2) Three people walk up to a restaurant and look around, nervously. The host asks, "Do you have reservations?" The first customer replies, "Yes, but I think we'll eat here anyway."

3) Most people thought that North Korea's recent missile tests were mere grandstanding, a feint designed to give them room to maneuver. In an astonishing development, it has been discovered that they were in fact capable of reaching American soil; however, the only target within range was a remote Alaskan archipelago, which they have now destroyed in a brazen attack. Needless to say, the US has been stripped of its Aleutians.

11/14/2006

 

purevolume

Hi, I've created a purevolume page. Currently it is only holding some of my older songs. If you'd like to check it out, you can at: http://www.purevolume.com/benwatson.

9/13/2006

 

Somber

Right now, I'm in a somber mood. Things are good; things are bad; I don't even know anymore. I'm doing more things than ever; and yet my life is slipping away with nothing to show for it. In tandem with a confidence of my place with God, I feel a sense of distance from spirituality or faith. Always, there sits that nagging, "Is this it?" behind my thoughts. A profound alienation and feelings both of incredible luck, and having missed my destiny collide in an indistinct watercolor of images and feelings, which I can't sort out. Coupled with this is an ache, an intellectual assurance of my inability to know the end and meaning of my life. It's more a cold cup of weak tea than the bitter draught of fortune, but it chills me no less for it.

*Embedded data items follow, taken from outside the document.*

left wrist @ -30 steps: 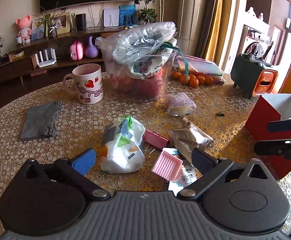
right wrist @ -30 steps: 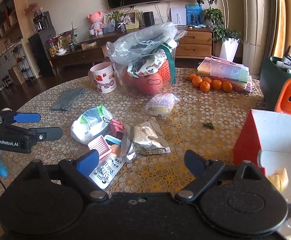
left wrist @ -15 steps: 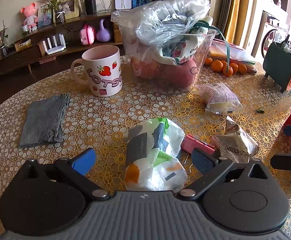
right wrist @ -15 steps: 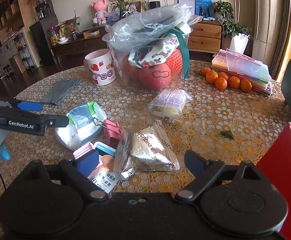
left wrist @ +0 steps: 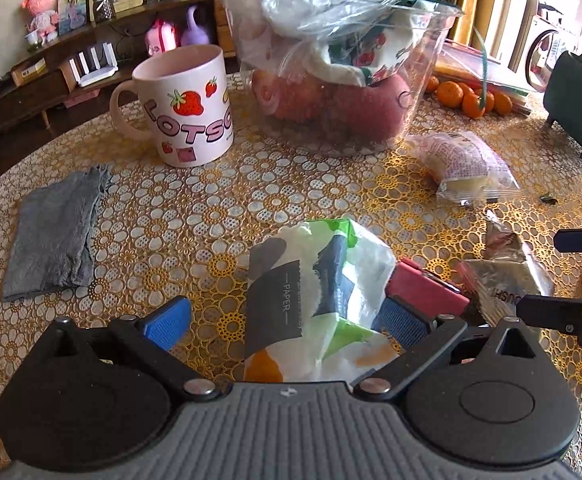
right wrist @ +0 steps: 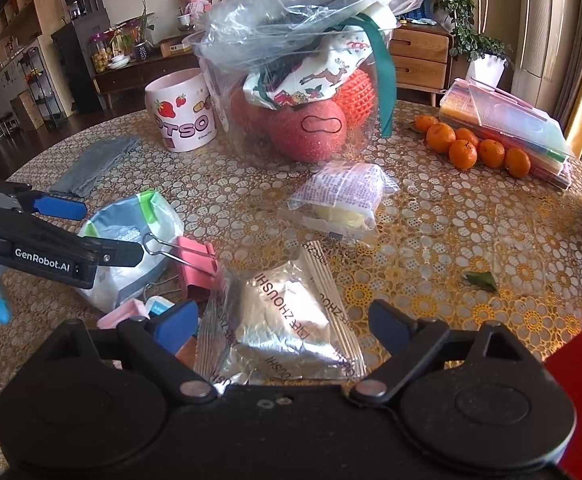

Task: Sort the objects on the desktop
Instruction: 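Grasp the white-green tissue pack with the left gripper while the right grasps the silver foil bag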

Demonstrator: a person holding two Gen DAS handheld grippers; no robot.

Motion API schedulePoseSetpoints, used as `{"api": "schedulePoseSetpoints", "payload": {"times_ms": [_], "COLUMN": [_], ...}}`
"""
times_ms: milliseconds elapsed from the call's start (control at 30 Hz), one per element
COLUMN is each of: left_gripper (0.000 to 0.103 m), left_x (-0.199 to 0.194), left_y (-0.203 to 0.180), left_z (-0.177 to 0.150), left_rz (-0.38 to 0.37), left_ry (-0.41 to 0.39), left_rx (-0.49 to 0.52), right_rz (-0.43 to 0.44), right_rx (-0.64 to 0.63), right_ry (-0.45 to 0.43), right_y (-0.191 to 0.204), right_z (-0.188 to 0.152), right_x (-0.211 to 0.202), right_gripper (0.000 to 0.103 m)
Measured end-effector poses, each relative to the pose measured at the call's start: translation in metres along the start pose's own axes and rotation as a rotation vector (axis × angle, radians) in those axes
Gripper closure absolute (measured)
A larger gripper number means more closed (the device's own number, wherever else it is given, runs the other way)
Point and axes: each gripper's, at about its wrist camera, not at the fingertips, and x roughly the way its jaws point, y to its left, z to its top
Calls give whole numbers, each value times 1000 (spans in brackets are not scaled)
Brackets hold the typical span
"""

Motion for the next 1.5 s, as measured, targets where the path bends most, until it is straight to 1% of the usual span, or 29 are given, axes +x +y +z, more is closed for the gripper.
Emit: {"api": "schedulePoseSetpoints", "payload": {"times_ms": [300,500,667,767,833,900,933,967,1000,1033,1067,1133,1400,1500], "left_gripper": [0,0,0,0,1,8,10,16,24,27,32,36,58,62], "left_x": [21,23,23,22,21,19,17,16,14,13,11,10,-3,-8], "left_y": [3,-1,-1,-1,-2,-3,-3,-4,-5,-5,-6,-6,-4,-3], "left_z": [-2,-3,-4,-6,-7,-8,-8,-8,-9,-8,-8,-9,-11,-14], "left_rz": [-30,-16,-11,-8,-5,-11,-14,-13,-17,-19,-20,-22,-14,-15], "left_ry": [46,28,19,16,10,3,0,-2,-5,-6,-5,-3,-11,-4], "left_rx": [-22,-6,-9,-14,-15,-12,-10,-7,-5,-4,-6,-11,-39,-57], "right_rz": [-9,1,-11,-27,-28,-25,-28,-31,-38,-43,-42,-26,-39,-44], "right_rx": [-10,23,11,3,-2,1,4,4,3,2,4,26,70,84], "right_ry": [21,30,21,19,12,7,9,9,8,6,4,8,6,-3], "right_y": [2,-4,-1,1,1,1,1,0,0,0,-1,-4,-13,-17], "right_z": [2,1,0,-1,-1,-1,0,0,0,-1,0,1,-4,-6], "right_x": [27,38,40,40,38,36,36,36,35,35,34,31,17,6], "right_gripper": [9,5,4,8,17,24,26,27,30,37,42,47,51,51]}}
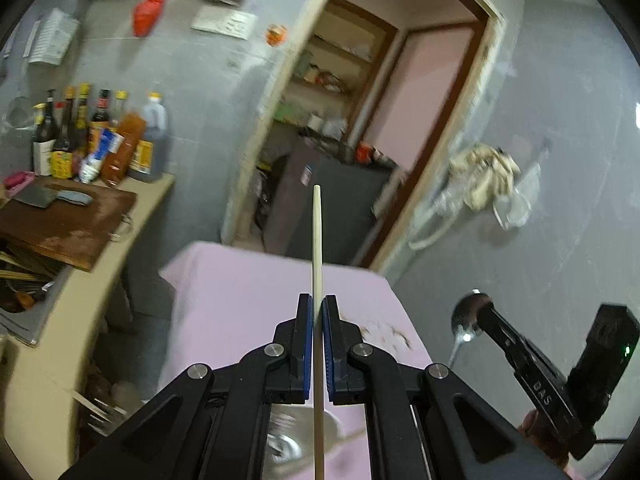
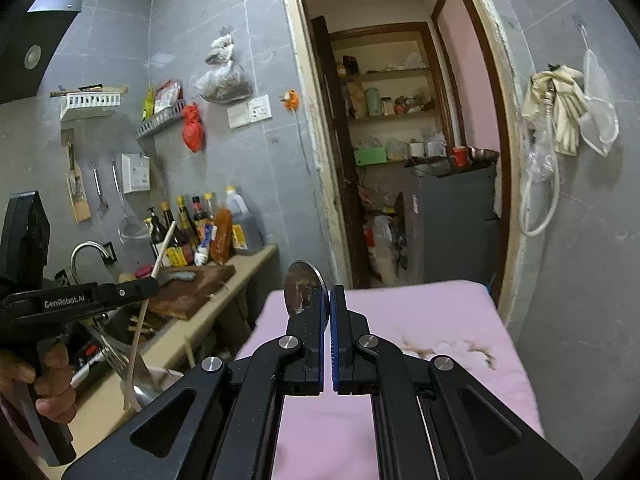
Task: Organize utensils
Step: 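Lift the chopstick and spoon and carry them over the white caddy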
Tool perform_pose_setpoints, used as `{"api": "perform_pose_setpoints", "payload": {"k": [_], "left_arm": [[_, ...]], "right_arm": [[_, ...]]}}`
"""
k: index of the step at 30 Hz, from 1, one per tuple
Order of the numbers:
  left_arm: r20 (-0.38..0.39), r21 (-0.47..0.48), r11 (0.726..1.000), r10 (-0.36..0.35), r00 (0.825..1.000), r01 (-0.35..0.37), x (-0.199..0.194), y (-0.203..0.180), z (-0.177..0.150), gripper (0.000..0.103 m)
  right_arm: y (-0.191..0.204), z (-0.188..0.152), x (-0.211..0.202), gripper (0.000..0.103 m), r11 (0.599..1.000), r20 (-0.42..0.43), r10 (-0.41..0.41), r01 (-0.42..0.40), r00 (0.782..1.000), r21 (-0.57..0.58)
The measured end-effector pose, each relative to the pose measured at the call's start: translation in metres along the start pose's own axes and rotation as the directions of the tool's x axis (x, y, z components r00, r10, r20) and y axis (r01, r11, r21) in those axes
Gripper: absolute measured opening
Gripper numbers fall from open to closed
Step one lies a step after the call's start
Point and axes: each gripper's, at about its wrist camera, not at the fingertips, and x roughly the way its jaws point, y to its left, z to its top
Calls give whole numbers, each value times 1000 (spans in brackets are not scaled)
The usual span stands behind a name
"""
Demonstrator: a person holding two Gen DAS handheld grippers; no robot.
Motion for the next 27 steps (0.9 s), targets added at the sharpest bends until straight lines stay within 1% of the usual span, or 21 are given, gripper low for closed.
{"api": "perform_pose_setpoints", "payload": {"k": [5, 8, 10, 14, 19, 24, 27], "left_arm": [[69, -46, 998, 46, 997, -43, -14, 35, 15, 5], [95, -59, 996, 78, 992, -73, -18, 50, 18, 5], [102, -73, 994, 87, 991, -80, -19, 58, 17, 5], [113, -93, 991, 110, 987, -100, -16, 74, 9, 5], [101, -124, 988, 106, 989, -93, -7, 86, -6, 5], [107, -114, 988, 116, 987, -104, -3, 89, -18, 5], [123, -122, 987, 122, 985, -107, -4, 91, -23, 5]], "right_arm": [[26, 6, 5, 3, 1000, 40, 9, -9, 999, -18], [36, 9, 8, 3, 999, 52, 16, -14, 999, -33], [41, 11, 11, 3, 999, 57, 22, -19, 998, -38], [52, 10, 17, 3, 998, 60, 15, -11, 998, -64], [67, 5, 22, 3, 991, 59, -19, 27, 998, -134], [78, 1, 22, 3, 981, 61, -42, 52, 997, -185], [81, -3, 24, 3, 974, 60, -63, 75, 996, -212]]}}
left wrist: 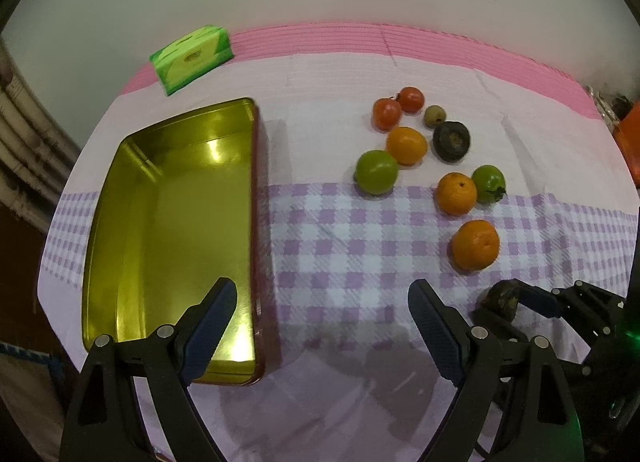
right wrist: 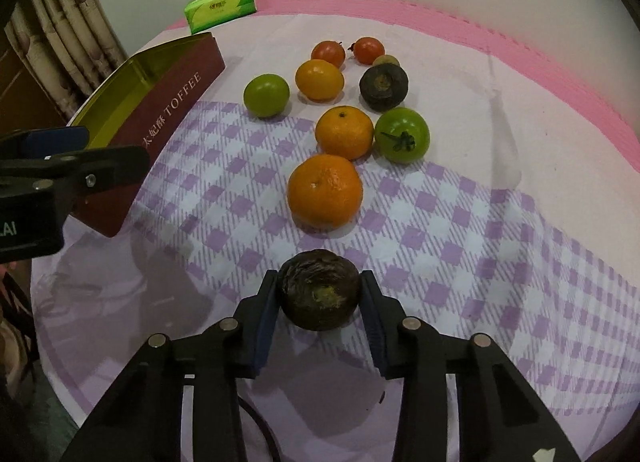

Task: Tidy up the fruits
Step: 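Grasp the dark brown fruit with the right gripper while the left gripper grasps a mandarin orange, then carry the mandarin orange into the gold tin with the left gripper and release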

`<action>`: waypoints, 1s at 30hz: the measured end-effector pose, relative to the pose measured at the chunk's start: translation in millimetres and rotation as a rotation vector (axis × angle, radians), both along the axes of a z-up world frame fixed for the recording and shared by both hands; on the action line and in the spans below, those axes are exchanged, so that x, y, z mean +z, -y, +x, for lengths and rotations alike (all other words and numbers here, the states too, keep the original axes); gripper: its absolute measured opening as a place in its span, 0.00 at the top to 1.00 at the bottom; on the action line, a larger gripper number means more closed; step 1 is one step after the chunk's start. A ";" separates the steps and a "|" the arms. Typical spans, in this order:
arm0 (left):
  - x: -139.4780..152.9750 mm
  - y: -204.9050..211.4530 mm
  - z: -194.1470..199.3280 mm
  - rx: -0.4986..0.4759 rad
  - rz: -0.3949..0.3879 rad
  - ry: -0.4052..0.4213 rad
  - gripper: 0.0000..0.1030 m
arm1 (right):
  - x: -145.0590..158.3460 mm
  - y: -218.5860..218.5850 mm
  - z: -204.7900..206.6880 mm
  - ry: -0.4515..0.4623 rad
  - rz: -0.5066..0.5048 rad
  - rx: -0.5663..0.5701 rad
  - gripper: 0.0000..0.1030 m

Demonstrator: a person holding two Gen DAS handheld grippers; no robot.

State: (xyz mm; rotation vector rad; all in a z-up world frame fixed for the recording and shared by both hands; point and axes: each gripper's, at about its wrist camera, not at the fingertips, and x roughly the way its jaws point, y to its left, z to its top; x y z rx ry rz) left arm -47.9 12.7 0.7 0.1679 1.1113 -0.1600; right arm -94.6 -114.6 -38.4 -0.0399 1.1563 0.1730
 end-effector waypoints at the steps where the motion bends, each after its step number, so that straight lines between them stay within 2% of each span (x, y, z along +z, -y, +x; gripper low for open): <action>1: -0.2 3.8 0.4 -0.011 -0.002 -0.001 0.15 | 1.8 4.5 -0.8 0.002 0.003 -0.007 0.65; 5: -3.1 24.8 1.1 -0.078 -0.021 -0.019 0.15 | 13.9 33.6 -1.3 0.019 -0.002 -0.082 0.65; 10: -14.6 58.6 7.4 -0.156 -0.096 -0.086 0.15 | 25.9 74.4 -0.9 0.046 0.003 -0.187 0.65; 14: -23.7 79.0 15.2 -0.185 -0.089 -0.111 0.18 | 24.0 90.1 -1.4 0.056 0.012 -0.230 0.65; 23: -43.9 107.1 30.8 -0.217 -0.074 -0.169 0.42 | 18.5 100.2 -2.6 0.040 0.036 -0.253 0.65; 27: -47.9 112.5 32.3 -0.237 -0.087 -0.187 0.59 | 16.8 100.6 -1.6 0.035 0.041 -0.254 0.65; 30: -38.2 109.4 27.6 -0.252 -0.070 -0.170 0.60 | 15.5 99.7 -0.6 0.032 0.039 -0.251 0.65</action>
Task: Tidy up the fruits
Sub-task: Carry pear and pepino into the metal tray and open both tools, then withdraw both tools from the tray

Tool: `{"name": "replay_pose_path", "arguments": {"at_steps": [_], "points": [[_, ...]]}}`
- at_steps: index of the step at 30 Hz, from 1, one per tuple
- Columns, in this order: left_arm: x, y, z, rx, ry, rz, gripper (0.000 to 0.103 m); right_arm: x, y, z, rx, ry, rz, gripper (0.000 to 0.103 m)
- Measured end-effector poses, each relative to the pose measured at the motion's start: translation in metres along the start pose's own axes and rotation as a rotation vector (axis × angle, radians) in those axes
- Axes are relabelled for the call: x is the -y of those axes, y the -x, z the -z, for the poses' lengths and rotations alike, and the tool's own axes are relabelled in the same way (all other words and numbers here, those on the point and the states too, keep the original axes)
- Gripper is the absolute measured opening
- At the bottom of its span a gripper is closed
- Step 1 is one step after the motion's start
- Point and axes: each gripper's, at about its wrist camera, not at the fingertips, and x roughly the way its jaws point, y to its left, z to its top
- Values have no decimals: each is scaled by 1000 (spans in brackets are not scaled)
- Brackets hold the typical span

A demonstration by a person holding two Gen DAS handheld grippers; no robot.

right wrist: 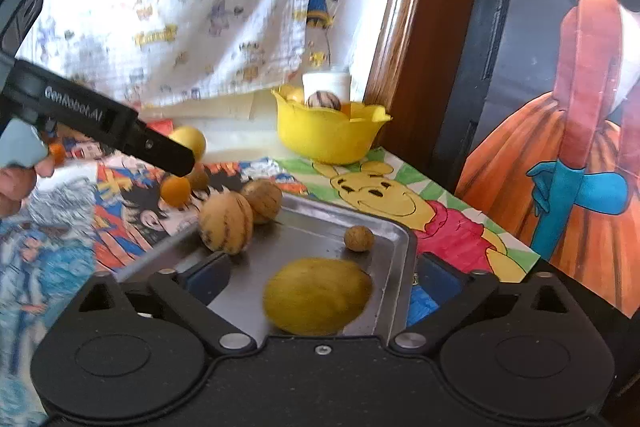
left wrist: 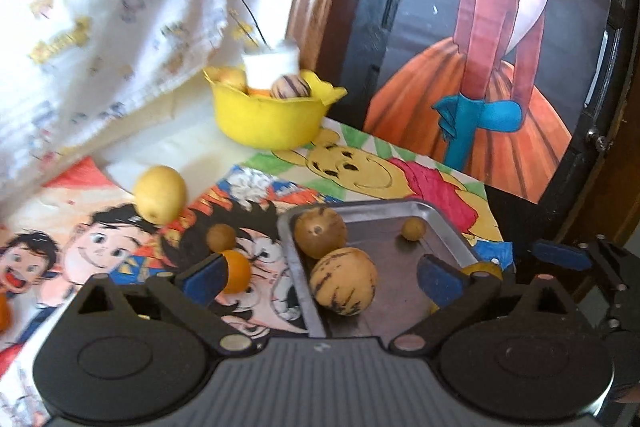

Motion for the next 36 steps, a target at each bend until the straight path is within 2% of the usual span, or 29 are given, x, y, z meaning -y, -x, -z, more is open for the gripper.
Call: {"name": "replay_pose_path", "arguments": {"at_steps": [6, 12, 17, 25, 36], "points": [[-1, 42, 16, 67, 11, -59, 103, -14, 44, -7, 61, -61, 5, 102], [-10, 84, 32, 75, 48, -84, 103, -32, 87, -16, 96, -113, -4, 102], [-17, 120, 46, 83, 21, -125, 103, -53, 114, -18, 96, -141, -34, 102], [-35, 164, 68, 88, 15, -169, 103, -85, 134, -10, 60, -186, -62, 102], [-75, 188, 99, 41, 66, -238, 103, -122, 133, 2, -16, -205, -127, 102]]}}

It may gratify those antagonists among my readership to know that I still have not completely unraveled the mystery behind the pontification of Les Miserables. I slogged through the slough of despair, braved the boredom of byzantine remarks on post-Resoration French politics, even endured Hugo's ADD-like foray into self-indulgent Parisian nationalism. Right now the question is: will Marius fire the shot, or not?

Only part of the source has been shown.